**What the task requires:** Report each line of the records below that uses the word "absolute".

Stored dataset items
# # # #

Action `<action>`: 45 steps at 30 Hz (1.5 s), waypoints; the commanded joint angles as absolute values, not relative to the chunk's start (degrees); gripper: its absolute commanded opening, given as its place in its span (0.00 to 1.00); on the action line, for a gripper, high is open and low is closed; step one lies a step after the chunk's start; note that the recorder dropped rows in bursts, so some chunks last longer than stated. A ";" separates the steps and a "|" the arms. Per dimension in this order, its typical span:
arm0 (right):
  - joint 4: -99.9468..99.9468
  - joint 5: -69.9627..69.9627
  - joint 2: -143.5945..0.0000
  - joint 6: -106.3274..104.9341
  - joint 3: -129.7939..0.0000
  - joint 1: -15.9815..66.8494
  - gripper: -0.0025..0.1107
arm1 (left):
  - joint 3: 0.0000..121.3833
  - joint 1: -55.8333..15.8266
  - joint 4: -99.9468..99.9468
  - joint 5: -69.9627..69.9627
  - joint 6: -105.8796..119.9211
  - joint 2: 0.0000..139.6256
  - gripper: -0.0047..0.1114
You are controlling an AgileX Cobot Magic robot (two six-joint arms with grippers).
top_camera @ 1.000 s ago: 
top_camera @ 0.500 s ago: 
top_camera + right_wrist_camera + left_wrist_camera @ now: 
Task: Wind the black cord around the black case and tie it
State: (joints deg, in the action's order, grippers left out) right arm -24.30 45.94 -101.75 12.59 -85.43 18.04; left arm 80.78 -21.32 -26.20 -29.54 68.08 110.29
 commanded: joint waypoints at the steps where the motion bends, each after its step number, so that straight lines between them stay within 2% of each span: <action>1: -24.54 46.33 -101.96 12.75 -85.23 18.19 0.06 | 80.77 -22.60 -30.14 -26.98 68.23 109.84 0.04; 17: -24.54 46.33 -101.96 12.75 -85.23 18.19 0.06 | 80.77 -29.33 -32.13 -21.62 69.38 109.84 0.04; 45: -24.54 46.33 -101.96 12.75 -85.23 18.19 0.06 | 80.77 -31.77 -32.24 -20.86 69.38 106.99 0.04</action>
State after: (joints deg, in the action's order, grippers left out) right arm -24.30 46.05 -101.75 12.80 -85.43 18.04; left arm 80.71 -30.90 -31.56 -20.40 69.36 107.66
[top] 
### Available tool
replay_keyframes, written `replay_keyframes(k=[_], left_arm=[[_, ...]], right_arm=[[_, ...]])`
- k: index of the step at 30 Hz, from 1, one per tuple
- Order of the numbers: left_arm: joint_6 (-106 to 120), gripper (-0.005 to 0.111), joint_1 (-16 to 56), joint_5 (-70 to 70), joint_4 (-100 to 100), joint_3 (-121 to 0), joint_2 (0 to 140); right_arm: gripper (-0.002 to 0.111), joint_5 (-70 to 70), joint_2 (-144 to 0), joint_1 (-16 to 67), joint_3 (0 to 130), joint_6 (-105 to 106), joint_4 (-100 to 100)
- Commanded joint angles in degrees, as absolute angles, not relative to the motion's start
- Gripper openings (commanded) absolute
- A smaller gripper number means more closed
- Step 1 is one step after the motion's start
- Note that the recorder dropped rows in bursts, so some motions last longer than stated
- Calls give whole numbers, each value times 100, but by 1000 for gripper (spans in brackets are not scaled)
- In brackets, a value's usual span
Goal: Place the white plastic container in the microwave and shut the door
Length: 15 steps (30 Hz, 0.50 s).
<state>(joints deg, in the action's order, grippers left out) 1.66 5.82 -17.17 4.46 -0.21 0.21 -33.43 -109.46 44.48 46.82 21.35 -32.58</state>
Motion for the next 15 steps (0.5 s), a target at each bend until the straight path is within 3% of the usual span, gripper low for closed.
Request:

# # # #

**Completed exercise:**
Action `<action>`: 45 steps at 30 Hz (1.5 s), waypoints; the commanded joint angles as absolute values, not relative to the chunk's start (degrees); gripper: its absolute commanded opening, given as its place in its span (0.00 to 1.00); on the action line, for a gripper, high is open and low is closed; step one lies a step after the chunk's start; note that the recorder dropped rows in bursts, so some chunks last longer than stated. A ";" separates the steps and a "|" the arms. Per dimension in this order, its typical span:
- Commanded joint angles in degrees, as absolute angles, not relative to the motion's start
- Gripper openings (commanded) absolute

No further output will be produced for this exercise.